Entre 1960 y 1980, jóvenes talentosos abandonaban el Reino Unido. La tasa marginal del impuesto a la renta había alcanzado un increíble 95 por ciento. De allí “Taxman”, la canción de George Harrison, en que el recaudador canta “uno para usted, diecinueve para mí”. ¿Esquilmar así a los “ricos” alegraba a alguien? ¿A los pobres? Para nada. Los trabajadores vivían en huelga. El país estaba estancado y el descontento social era terrible.
Con los buenos gobiernos de Thatcher (1979-1990) y Blair (1997-2007), la situación se fue revirtiendo. Los impuestos se normalizaron. Los jóvenes volvieron. También llegaron muchos extranjeros ricos y talentosos. Londres se fue convirtiendo no solo en la capital de Europa. Llegó a parecer capital del mundo. Sobrepasó a Nueva York como centro financiero. Vastos sectores de la ciudad, que habían sido pobres y peligrosos, fueron renovados y embellecidos. Se fue creando una inigualable industria de servicios para un público culto y afluente. Florecieron como nunca los teatros, la ópera, los conciertos, incluso los restaurantes, en que se empezó a comer bien. Ya no era tan aplicable la frase de Jacques Chirac, cuando dijo de los británicos que “no se puede confiar en gente que cocina tan mal”.
Desde luego, los valiosos extranjeros no llegaban solo para ir a la ópera. Lo hacían por la gran profusión de empleos de calidad que la ciudad ofrecía, y porque el fisco británico gravaba las rentas que percibían o gastaban en el Reino Unido, pero no las que provenían de ahorros en el exterior acumulados antes de llegar, porque si bien se habían vuelto residentes, eran considerados “domiciliados” en su país de origen —era el régimen que se llamó el del “non dom”.
¿Ahora, qué pasa?
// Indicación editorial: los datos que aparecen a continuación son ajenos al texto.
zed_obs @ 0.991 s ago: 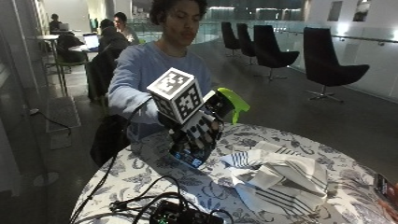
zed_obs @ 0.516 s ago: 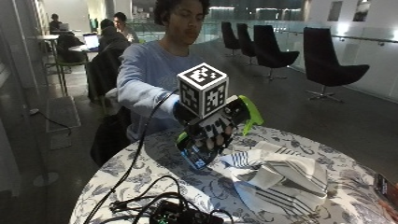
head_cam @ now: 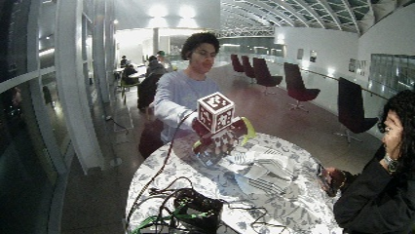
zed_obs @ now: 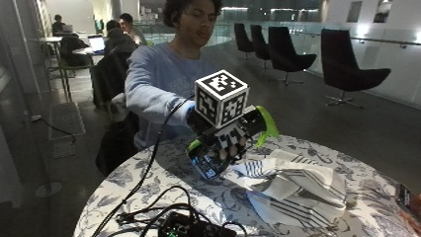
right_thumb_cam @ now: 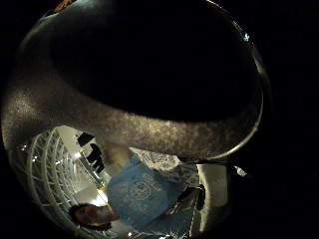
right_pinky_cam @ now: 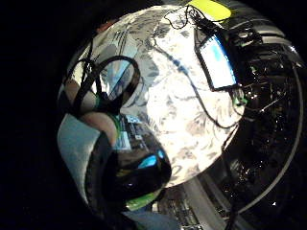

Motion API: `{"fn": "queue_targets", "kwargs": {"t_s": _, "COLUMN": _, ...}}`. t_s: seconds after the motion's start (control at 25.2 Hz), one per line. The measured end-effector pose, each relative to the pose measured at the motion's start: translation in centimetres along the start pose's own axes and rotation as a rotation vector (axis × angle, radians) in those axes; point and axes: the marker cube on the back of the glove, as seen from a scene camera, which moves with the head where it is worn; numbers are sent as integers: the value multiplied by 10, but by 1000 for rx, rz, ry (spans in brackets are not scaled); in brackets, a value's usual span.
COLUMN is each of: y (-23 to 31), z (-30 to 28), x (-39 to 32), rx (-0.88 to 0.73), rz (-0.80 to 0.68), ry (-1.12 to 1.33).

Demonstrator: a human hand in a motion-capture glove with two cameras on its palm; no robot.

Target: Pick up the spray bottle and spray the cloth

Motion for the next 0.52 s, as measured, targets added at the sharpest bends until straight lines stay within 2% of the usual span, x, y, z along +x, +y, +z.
{"fn": "queue_targets", "kwargs": {"t_s": 0.52, "y": -4, "z": 2, "x": -3, "rx": 25, "rz": 30, "ry": 46}}
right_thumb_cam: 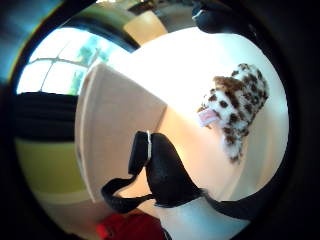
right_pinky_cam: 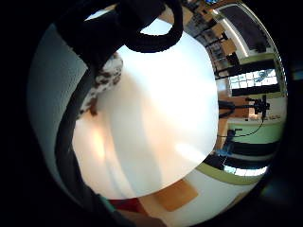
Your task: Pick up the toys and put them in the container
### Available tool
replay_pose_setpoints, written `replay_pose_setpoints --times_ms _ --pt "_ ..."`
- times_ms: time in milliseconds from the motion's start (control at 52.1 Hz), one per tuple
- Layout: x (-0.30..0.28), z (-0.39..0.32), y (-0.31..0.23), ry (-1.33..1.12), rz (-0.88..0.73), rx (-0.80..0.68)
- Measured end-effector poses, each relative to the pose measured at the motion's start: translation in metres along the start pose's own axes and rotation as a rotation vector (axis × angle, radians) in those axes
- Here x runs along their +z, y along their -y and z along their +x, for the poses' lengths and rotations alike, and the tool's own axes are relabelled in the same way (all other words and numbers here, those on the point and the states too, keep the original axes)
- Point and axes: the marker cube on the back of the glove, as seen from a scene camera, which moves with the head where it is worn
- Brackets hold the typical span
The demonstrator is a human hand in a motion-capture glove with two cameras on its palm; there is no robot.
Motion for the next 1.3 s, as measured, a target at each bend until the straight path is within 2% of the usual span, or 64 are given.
replay_pose_setpoints --times_ms 134,268,403,537,652,805,959,1074,1170,1304 --pt "0.019 -0.001 0.007 -0.033 -0.028 -0.018" --pt "0.033 0.002 0.018 -0.062 -0.053 0.071" --pt "0.043 0.005 0.02 -0.038 -0.094 0.059" --pt "0.054 0.008 0.025 -0.041 -0.144 0.109" --pt "0.064 0.009 0.024 -0.121 -0.193 0.057" --pt "0.068 0.009 0.028 -0.214 -0.261 0.154" --pt "0.065 -0.002 0.031 -0.18 -0.327 0.142" --pt "0.063 0.0 0.035 -0.243 -0.407 0.168" --pt "0.06 0.0 0.035 -0.226 -0.432 0.061" --pt "0.059 0.006 0.035 -0.264 -0.433 0.11"
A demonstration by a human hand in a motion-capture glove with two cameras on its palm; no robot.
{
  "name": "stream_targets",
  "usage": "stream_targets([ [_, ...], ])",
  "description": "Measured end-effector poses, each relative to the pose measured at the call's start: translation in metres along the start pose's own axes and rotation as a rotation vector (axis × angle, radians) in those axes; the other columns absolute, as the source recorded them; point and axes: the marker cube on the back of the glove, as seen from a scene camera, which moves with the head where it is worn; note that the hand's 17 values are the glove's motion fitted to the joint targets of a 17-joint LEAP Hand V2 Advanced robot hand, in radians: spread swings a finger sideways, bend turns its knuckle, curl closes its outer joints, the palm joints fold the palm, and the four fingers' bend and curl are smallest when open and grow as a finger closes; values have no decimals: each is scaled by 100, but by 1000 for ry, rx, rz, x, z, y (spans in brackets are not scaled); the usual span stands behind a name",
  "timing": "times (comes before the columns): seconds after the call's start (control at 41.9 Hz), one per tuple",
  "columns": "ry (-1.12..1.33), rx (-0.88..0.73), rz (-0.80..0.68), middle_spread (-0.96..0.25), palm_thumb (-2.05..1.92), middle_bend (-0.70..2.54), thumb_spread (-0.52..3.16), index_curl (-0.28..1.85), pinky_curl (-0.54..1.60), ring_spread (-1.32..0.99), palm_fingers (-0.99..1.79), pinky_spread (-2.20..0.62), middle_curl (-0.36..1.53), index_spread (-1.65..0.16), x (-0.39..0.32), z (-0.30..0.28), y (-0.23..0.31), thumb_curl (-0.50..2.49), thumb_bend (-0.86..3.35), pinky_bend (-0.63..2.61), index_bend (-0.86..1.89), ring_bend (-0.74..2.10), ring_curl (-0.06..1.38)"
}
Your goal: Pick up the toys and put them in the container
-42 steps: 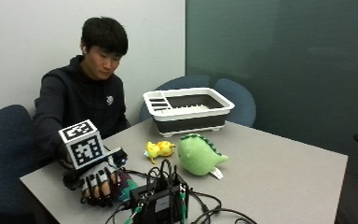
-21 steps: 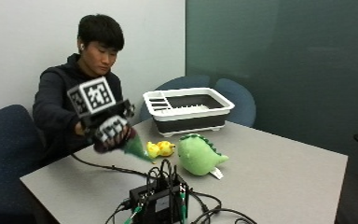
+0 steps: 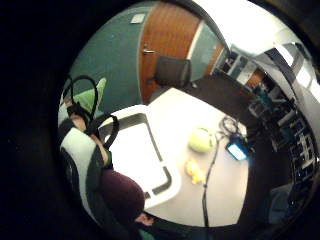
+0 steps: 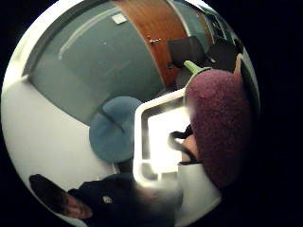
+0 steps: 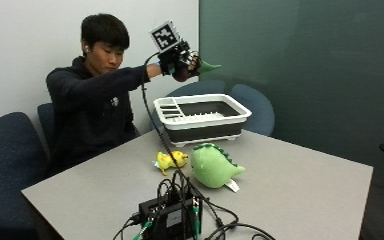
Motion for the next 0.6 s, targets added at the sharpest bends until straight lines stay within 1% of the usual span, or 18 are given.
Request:
stream_targets([
  [0.072,73,-83,-39,-19,63,114,57,14,50,-30,104,-37,65,-22,-19,31,-2,73,9,109,53,139,55],
  [0.143,175,-211,-134,-19,61,111,63,13,50,-30,96,-37,65,-21,-18,58,1,72,6,108,42,141,55],
  [0.167,172,-258,-131,-19,59,108,70,12,49,-29,90,-36,64,-21,-19,64,2,71,5,106,38,140,54],
  [0.191,148,-299,-102,-19,55,103,78,12,49,-29,80,-36,63,-21,-20,68,2,69,3,103,34,139,54],
  [0.215,121,-330,-70,-18,47,94,85,13,50,-29,46,-33,60,-21,-21,70,3,66,-2,102,31,129,52],
  [0.239,106,-348,-54,-18,41,88,89,16,53,-28,26,-30,60,-21,-19,70,4,63,-5,104,31,125,54],
  [0.286,87,-347,-50,-14,31,73,95,19,56,-22,-6,-24,56,-20,-7,62,5,59,-8,109,33,110,53],
  [0.31,61,-334,-33,-12,24,66,97,20,54,-19,-19,-21,53,-20,-2,56,6,56,-11,109,34,100,49],
  [0.382,-10,-291,46,-10,17,59,103,18,47,-16,-12,-14,48,-19,20,36,6,52,-7,105,32,88,40],
  [0.477,5,-276,24,-10,11,57,110,20,41,-14,-2,-9,46,-19,92,6,13,48,-5,97,33,82,33],
  [0.596,11,-317,216,-9,8,55,119,23,38,-13,2,-6,45,-19,149,-4,52,44,-2,92,33,81,30],
])
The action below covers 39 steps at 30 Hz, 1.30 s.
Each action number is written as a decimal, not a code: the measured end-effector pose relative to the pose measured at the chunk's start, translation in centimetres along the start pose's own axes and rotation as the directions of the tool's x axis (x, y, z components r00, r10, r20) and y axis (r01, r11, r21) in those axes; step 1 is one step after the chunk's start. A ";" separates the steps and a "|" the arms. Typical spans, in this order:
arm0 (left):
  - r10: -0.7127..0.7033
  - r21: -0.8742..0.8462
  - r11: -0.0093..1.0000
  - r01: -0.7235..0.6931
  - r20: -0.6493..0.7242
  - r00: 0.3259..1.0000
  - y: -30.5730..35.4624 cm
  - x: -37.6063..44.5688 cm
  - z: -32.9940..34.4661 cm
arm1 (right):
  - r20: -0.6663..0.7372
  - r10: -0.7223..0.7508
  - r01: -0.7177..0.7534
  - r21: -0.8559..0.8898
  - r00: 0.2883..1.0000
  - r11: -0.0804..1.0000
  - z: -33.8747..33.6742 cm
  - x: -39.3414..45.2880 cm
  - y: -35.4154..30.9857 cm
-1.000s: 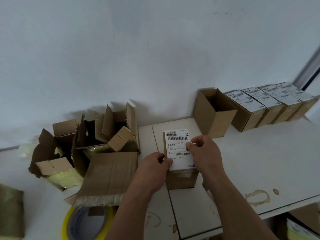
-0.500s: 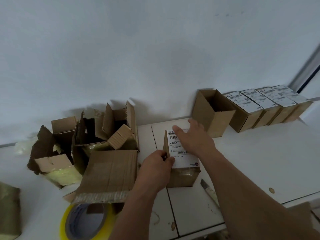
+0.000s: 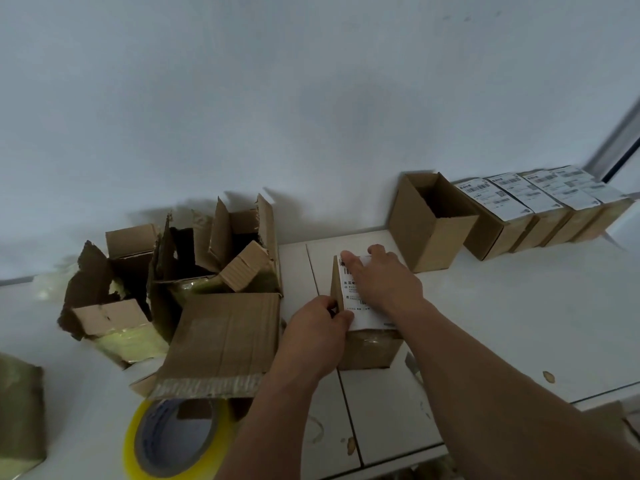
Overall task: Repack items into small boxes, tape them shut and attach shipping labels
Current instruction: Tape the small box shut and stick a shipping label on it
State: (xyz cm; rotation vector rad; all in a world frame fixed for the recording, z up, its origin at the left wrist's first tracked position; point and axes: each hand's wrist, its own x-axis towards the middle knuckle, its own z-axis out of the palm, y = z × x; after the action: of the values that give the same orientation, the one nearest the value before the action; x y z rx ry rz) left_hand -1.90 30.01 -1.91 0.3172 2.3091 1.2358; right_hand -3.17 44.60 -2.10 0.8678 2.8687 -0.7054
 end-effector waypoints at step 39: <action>-0.113 -0.350 0.926 0.142 0.101 0.988 0.2 -0.3 -1.1 | 0.143 -0.098 0.013 0.504 0.985 0.863 -0.5 -5.0 4.2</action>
State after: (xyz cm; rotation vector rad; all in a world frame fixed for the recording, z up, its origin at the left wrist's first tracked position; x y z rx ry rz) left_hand -2.28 29.24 -1.12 0.0833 1.9544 1.5119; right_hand 3.28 45.33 -2.46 0.7210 2.6004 -1.5016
Para los fanáticos de Londres y del Reino Unido, algo muy triste. Malas políticas públicas en que solo se miden las consecuencias que se creen positivas, sin ver o sin querer ver las negativas. Políticas que arriesgan volver a ese pasado árido de 1960-80. Entre ellas, la de eliminar el régimen “non dom”.
El Brexit ya había producido mucho daño. Los que lo apoyaban decían que iba a liberar al Reino Unido de las pesadas regulaciones impuestas por Bruselas; que iba a permitir que el país se volviera auténticamente “global”. Nada de eso ocurrió. Se sabía que, con Brexit, Londres iba a perder terreno como centro financiero, por la cantidad de transacciones que la Unión Europea solo permite si se hacen dentro de ella. Pero eso se iba a compensar con creces con desregulación. Bueno, esa desregulación no se hizo. Por otro lado, vastas cantidades de jóvenes europeos talentosos se tuvieron que ir.
Es encima de eso que viene la decisión electorera reciente de eliminar el régimen “non-dom”. Los extranjeros que viven en Londres van a tener que pagar impuestos sobre todas sus rentas, vengan de donde vengan. Es increíble que el gobierno crea que esta gente se va a quedar pagando pasivamente lo que les pidan. Son unos 68 mil. Muchos ya se están yendo y casi todos los demás se irán. Con nefastos efectos en todos los servicios que ofrece la ciudad, para qué hablar del mercado inmobiliario. Estos extranjeros no solo gastan mucho dinero consumiendo en el Reino Unido. Son grandes filántropos. Su ida la van a sufrir museos, teatros, universidades y hospitales que tienen edificios enteros que estos han financiado.
Hay más. El gobierno, que con Brexit prometía un país cada vez más “global”, ha propinado un duro golpe a los estudiantes extranjeros y a las universidades que dependen de ellos (pagan más del doble que los británicos). Les han prohibido llegar a estudiar con sus familias.
El efecto de todo esto en la magnífica ciudad de Londres y en todo el resto del país no puede no ser desgarrador. El resultado de políticas puramente performativas. Ojalá nuestro gobierno, hasta ahora poco alerta a los efectos negativos no deseados de sus políticas y de su retórica, aprenda algo de estos errores.